* [Data for this exercise]:
□ □ □

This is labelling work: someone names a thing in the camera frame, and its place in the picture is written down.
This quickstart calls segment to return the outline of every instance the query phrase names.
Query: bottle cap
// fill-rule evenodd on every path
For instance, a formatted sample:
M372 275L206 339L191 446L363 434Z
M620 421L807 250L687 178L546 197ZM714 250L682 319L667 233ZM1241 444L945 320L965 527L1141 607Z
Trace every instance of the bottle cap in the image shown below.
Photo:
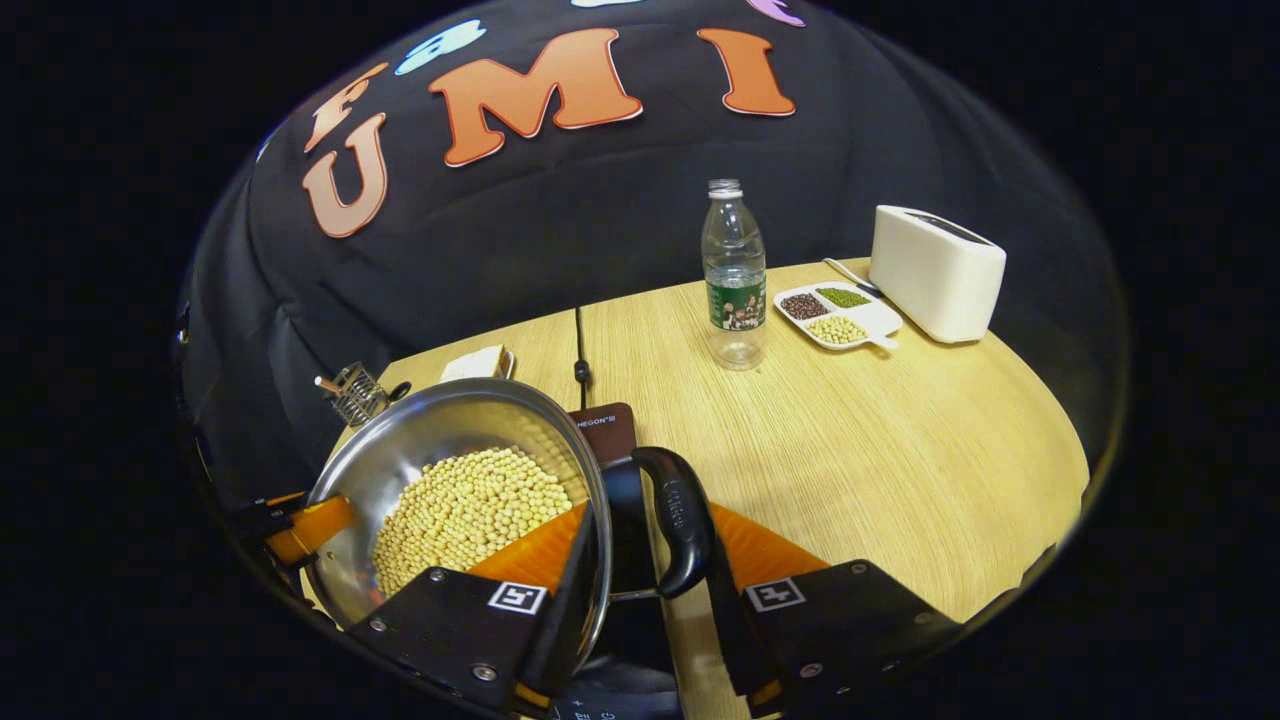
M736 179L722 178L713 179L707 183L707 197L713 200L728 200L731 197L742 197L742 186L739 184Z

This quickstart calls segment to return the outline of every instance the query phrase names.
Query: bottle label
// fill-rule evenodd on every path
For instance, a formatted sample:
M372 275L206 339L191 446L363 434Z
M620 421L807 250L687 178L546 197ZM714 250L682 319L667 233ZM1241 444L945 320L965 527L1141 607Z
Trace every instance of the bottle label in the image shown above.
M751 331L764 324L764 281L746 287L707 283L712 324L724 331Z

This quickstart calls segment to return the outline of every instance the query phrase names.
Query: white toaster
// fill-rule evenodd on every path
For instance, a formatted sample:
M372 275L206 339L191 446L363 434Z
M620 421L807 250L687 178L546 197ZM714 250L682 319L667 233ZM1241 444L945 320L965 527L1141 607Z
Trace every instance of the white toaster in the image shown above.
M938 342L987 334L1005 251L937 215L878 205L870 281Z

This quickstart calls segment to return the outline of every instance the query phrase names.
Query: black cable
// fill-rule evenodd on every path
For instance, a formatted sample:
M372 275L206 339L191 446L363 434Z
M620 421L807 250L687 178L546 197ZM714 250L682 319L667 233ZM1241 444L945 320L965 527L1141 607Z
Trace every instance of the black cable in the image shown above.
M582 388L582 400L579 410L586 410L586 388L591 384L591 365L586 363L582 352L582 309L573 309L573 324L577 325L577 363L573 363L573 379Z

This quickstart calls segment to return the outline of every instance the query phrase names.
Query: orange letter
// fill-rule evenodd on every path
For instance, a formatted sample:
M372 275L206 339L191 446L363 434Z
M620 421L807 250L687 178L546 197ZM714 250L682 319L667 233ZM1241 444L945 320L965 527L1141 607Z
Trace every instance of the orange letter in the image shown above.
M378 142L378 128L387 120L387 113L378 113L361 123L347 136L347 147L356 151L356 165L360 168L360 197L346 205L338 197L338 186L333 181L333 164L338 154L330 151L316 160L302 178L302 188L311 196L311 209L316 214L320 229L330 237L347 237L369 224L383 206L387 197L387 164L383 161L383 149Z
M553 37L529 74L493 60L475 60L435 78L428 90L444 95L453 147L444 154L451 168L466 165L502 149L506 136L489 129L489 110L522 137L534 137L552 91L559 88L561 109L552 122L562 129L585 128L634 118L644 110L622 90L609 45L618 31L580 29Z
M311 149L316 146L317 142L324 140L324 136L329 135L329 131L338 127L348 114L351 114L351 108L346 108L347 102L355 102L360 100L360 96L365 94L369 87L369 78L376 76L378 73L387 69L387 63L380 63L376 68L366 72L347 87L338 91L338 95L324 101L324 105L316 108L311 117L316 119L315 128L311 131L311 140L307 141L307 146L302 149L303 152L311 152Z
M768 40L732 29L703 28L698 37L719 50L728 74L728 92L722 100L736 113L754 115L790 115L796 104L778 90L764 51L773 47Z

□ □ □

* [Your instructions]:
Set down every record once more, word for word, without pictures.

* [Solution]:
This is labelling work: someone names a thing in the camera frame, and its place in the picture is written down.
This quickstart calls segment to return the outline of every instance the query phrase names.
Query: bottle cap
// fill-rule evenodd on every path
For instance, a formatted sample:
M372 275L206 339L191 446L363 434Z
M620 421L807 250L687 178L546 197ZM714 250L682 319L667 233ZM1241 444L945 320L965 527L1141 607Z
Trace every instance of the bottle cap in the image shown below.
Photo:
M736 179L722 178L713 179L707 183L707 197L713 200L728 200L731 197L742 197L742 186L739 184Z

This quickstart calls segment to return the outline of every instance the query phrase names.
Query: bottle label
// fill-rule evenodd on every path
For instance, a formatted sample:
M372 275L206 339L191 446L363 434Z
M620 421L807 250L687 178L546 197ZM714 250L682 319L667 233ZM1241 444L945 320L965 527L1141 607Z
Trace every instance of the bottle label in the image shown above.
M751 331L764 324L764 281L746 287L707 283L712 324L724 331Z

This quickstart calls segment to return the outline of every instance the query phrase names.
Query: white toaster
// fill-rule evenodd on every path
For instance, a formatted sample:
M372 275L206 339L191 446L363 434Z
M620 421L807 250L687 178L546 197ZM714 250L682 319L667 233ZM1241 444L945 320L965 527L1141 607Z
Trace every instance of the white toaster in the image shown above.
M938 342L987 334L1005 251L937 215L878 205L870 281Z

This quickstart calls segment to return the outline of every instance the query phrase names.
Query: black cable
// fill-rule evenodd on every path
For instance, a formatted sample:
M372 275L206 339L191 446L363 434Z
M620 421L807 250L687 178L546 197ZM714 250L682 319L667 233ZM1241 444L945 320L965 527L1141 607Z
Trace every instance of the black cable in the image shown above.
M582 388L582 400L579 410L586 410L586 388L591 384L591 365L586 363L582 352L582 309L573 309L573 324L577 325L577 363L573 363L573 379Z

This quickstart calls segment to return the outline of every instance the query phrase names.
Query: orange letter
// fill-rule evenodd on every path
For instance, a formatted sample:
M372 275L206 339L191 446L363 434Z
M620 421L807 250L687 178L546 197ZM714 250L682 319L667 233ZM1241 444L945 320L965 527L1141 607Z
Trace every instance of the orange letter in the image shown above.
M378 142L378 128L387 120L387 113L378 113L361 123L347 136L347 147L356 151L356 165L360 168L360 197L346 205L338 197L338 186L333 181L333 164L338 154L330 151L316 160L302 178L302 188L311 196L311 209L316 214L320 229L330 237L347 237L369 224L383 206L387 197L387 164L383 161L383 149Z
M553 37L529 74L493 60L475 60L435 78L428 90L444 95L453 147L444 154L451 168L466 165L502 149L506 136L489 129L489 110L522 137L534 137L552 91L559 88L561 109L552 122L562 129L585 128L634 118L644 110L622 90L609 45L618 31L580 29Z
M311 149L316 146L317 142L324 140L324 136L329 135L329 131L338 127L348 114L351 114L351 108L346 108L347 102L355 102L360 100L360 96L365 94L369 87L369 78L376 76L378 73L387 69L387 63L380 63L376 68L366 72L347 87L338 91L338 95L324 101L324 105L316 108L311 117L316 119L315 128L311 131L311 140L307 141L307 146L302 149L303 152L311 152Z
M768 40L732 29L703 28L698 37L719 50L728 74L728 92L722 100L736 113L754 115L790 115L796 104L778 90L764 51L773 47Z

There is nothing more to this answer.